▶ [TASK] Copy out all the entries word for word.

Dataset records
++++++++++++++++++++
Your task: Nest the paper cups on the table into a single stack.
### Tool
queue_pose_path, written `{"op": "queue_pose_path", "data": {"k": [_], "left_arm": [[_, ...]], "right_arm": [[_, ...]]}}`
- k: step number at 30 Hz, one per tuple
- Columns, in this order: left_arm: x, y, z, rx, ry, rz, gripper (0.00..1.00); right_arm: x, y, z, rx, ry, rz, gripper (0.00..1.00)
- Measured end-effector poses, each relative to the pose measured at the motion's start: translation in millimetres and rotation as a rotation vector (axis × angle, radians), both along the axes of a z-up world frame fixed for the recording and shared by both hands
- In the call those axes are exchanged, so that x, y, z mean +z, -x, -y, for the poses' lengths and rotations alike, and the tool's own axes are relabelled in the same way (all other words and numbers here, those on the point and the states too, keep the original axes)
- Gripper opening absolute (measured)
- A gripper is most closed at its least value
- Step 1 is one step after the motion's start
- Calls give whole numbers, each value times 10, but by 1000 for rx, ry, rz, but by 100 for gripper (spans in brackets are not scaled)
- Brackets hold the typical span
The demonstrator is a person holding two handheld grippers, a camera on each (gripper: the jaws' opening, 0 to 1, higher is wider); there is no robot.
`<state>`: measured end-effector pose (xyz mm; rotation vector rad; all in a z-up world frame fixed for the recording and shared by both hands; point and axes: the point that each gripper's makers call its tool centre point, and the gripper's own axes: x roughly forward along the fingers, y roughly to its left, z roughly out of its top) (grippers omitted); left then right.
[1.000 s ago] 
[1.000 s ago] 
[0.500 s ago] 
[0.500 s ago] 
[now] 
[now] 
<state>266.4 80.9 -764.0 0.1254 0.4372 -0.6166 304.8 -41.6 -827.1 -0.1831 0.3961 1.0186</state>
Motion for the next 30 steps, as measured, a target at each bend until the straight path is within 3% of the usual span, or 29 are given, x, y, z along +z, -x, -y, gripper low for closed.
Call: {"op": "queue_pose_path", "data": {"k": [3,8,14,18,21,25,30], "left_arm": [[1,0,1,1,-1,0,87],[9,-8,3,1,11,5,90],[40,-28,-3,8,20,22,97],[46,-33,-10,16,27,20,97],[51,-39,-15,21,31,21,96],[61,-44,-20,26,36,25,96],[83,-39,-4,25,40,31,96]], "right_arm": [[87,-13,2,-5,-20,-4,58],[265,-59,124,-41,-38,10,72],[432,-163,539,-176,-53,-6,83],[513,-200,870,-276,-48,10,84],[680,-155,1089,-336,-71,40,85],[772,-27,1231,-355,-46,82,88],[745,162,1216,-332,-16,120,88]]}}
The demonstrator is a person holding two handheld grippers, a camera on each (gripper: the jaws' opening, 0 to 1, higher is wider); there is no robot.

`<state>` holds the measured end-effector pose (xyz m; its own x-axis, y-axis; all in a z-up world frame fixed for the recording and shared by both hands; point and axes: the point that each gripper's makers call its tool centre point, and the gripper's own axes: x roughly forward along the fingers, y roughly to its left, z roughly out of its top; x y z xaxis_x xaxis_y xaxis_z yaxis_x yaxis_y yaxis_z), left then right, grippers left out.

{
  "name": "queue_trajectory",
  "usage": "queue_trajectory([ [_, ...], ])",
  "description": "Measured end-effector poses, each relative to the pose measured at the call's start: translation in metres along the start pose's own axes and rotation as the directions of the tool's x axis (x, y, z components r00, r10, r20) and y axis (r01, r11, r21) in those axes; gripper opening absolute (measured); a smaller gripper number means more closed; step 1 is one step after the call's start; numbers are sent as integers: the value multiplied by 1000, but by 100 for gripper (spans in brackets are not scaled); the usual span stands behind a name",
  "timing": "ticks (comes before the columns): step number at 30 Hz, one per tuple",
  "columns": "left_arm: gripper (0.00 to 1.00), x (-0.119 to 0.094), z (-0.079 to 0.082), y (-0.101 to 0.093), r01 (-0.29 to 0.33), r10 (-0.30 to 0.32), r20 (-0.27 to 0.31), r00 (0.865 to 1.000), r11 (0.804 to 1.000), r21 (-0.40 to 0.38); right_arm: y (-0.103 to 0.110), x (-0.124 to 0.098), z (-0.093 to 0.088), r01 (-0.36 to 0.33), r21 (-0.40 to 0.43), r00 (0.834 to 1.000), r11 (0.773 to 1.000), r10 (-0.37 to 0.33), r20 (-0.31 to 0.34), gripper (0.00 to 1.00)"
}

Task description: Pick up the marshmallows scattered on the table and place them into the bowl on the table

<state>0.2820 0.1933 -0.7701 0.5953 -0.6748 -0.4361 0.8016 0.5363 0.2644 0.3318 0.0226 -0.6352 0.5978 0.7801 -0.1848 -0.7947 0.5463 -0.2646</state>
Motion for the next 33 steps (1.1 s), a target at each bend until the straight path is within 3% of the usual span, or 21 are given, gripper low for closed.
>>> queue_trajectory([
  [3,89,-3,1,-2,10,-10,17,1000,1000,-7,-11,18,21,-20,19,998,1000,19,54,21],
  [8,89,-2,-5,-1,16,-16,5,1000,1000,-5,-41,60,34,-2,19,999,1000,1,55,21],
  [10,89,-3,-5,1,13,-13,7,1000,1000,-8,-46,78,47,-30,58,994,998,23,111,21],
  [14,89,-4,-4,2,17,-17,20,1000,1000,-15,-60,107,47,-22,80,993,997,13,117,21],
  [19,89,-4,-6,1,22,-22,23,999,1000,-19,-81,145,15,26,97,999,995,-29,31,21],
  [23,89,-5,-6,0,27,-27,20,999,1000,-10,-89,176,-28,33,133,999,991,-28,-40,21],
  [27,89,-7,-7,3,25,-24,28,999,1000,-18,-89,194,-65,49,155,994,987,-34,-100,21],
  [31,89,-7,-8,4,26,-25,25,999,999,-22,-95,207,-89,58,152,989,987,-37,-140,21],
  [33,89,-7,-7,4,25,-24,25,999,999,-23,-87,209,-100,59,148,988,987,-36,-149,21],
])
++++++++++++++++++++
▶ [TASK RESULT]
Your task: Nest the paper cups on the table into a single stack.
### Tool
queue_pose_path, written `{"op": "queue_pose_path", "data": {"k": [_], "left_arm": [[_, ...]], "right_arm": [[_, ...]]}}`
- k: step number at 30 Hz, one per tuple
- Columns, in this order: left_arm: x, y, z, rx, ry, rz, gripper (0.00..1.00); right_arm: x, y, z, rx, ry, rz, gripper (0.00..1.00)
- Measured end-effector poses, each relative to the pose measured at the motion's start: translation in millimetres and rotation as a rotation vector (axis × angle, radians), both along the axes of a z-up world frame fixed for the recording and shared by both hands
- In the call those axes are exchanged, so that x, y, z mean +z, -x, -y, for the poses' lengths and rotations alike, and the tool's own axes are relabelled in the same way (all other words and numbers here, those on the point and the states too, keep the original axes)
- Gripper opening absolute (measured)
- A gripper is most closed at its least value
- Step 1 is one step after the motion's start
- Calls give whole numbers, each value times 10, but by 1000 for rx, ry, rz, but by 100 for gripper (spans in brackets are not scaled)
- Brackets hold the typical span
The demonstrator is a person holding two handheld grippers, a camera on each (gripper: the jaws' opening, 0 to 1, higher is wider); there is no robot.
`<state>`: measured end-effector pose (xyz mm; rotation vector rad; all in a z-up world frame fixed for the recording and shared by both hands; point and axes: the point that each gripper's makers call its tool centre point, and the gripper's own axes: x roughly forward along the fingers, y roughly to its left, z roughly out of its top) (grippers omitted); left then right.
[1.000 s ago] 
[1.000 s ago] 
[0.500 s ago] 
[0.500 s ago] 
[now] 
[now] 
<state>266.4 80.9 -764.0 0.1254 0.4372 -0.6166 304.8 -41.6 -827.1 -0.1831 0.3961 1.0186</state>
Motion for the next 30 steps, as measured, a target at each bend until the straight path is within 3% of the usual span, or 29 are given, x, y, z along +z, -x, -y, gripper low for closed.
Call: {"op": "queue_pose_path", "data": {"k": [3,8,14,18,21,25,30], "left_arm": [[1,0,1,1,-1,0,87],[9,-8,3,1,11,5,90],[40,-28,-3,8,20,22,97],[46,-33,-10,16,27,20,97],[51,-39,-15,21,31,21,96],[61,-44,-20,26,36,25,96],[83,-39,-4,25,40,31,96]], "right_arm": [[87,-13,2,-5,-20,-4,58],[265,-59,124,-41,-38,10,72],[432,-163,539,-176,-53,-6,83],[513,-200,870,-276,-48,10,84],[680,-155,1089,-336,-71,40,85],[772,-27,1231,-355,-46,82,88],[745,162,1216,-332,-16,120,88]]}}
The demonstrator is a person holding two handheld grippers, a camera on each (gripper: the jaws' opening, 0 to 1, higher is wider); there is no robot.

`<state>` holds the measured end-effector pose (xyz m; its own x-axis, y-axis; all in a z-up world frame fixed for the recording and shared by both hands; point and axes: the point that each gripper's makers call its tool centre point, and the gripper's own axes: x roughly forward along the fingers, y roughly to its left, z roughly out of its top; x y z xaxis_x xaxis_y xaxis_z yaxis_x yaxis_y yaxis_z), left then right, grippers left out.

{
  "name": "queue_trajectory",
  "usage": "queue_trajectory([ [_, ...], ])",
  "description": "Measured end-effector poses, each relative to the pose measured at the call's start: translation in metres along the start pose's own axes and rotation as the directions of the tool's x axis (x, y, z components r00, r10, r20) and y axis (r01, r11, r21) in those axes; gripper opening absolute (measured); a smaller gripper number means more closed; step 1 is one step after the call's start; numbers are sent as integers: the value multiplied by 1000, but by 100 for gripper (spans in brackets are not scaled); the usual span stands behind a name",
  "timing": "ticks (comes before the columns): step number at 30 Hz, one per tuple",
  "columns": "left_arm: gripper (0.00 to 1.00), x (-0.119 to 0.094), z (-0.079 to 0.082), y (-0.101 to 0.093), r01 (-0.29 to 0.33), r10 (-0.30 to 0.32), r20 (-0.27 to 0.31), r00 (0.865 to 1.000), r11 (0.804 to 1.000), r21 (-0.40 to 0.38); right_arm: y (-0.103 to 0.110), x (-0.124 to 0.098), z (-0.093 to 0.088), r01 (-0.36 to 0.33), r21 (-0.40 to 0.43), r00 (0.834 to 1.000), r11 (0.773 to 1.000), r10 (-0.37 to 0.33), r20 (-0.31 to 0.34), gripper (0.00 to 1.00)"
}

Task description: Pick up the marshmallows scattered on the table and place them into the bowl on the table

<state>0.2820 0.1933 -0.7701 0.5953 -0.6748 -0.4361 0.8016 0.5363 0.2644 0.3318 0.0226 -0.6352 0.5978 0.7801 -0.1848 -0.7947 0.5463 -0.2646</state>
Motion for the next 33 steps (1.1 s), a target at each bend until the straight path is within 3% of the usual span, or 21 are given, gripper low for closed.
>>> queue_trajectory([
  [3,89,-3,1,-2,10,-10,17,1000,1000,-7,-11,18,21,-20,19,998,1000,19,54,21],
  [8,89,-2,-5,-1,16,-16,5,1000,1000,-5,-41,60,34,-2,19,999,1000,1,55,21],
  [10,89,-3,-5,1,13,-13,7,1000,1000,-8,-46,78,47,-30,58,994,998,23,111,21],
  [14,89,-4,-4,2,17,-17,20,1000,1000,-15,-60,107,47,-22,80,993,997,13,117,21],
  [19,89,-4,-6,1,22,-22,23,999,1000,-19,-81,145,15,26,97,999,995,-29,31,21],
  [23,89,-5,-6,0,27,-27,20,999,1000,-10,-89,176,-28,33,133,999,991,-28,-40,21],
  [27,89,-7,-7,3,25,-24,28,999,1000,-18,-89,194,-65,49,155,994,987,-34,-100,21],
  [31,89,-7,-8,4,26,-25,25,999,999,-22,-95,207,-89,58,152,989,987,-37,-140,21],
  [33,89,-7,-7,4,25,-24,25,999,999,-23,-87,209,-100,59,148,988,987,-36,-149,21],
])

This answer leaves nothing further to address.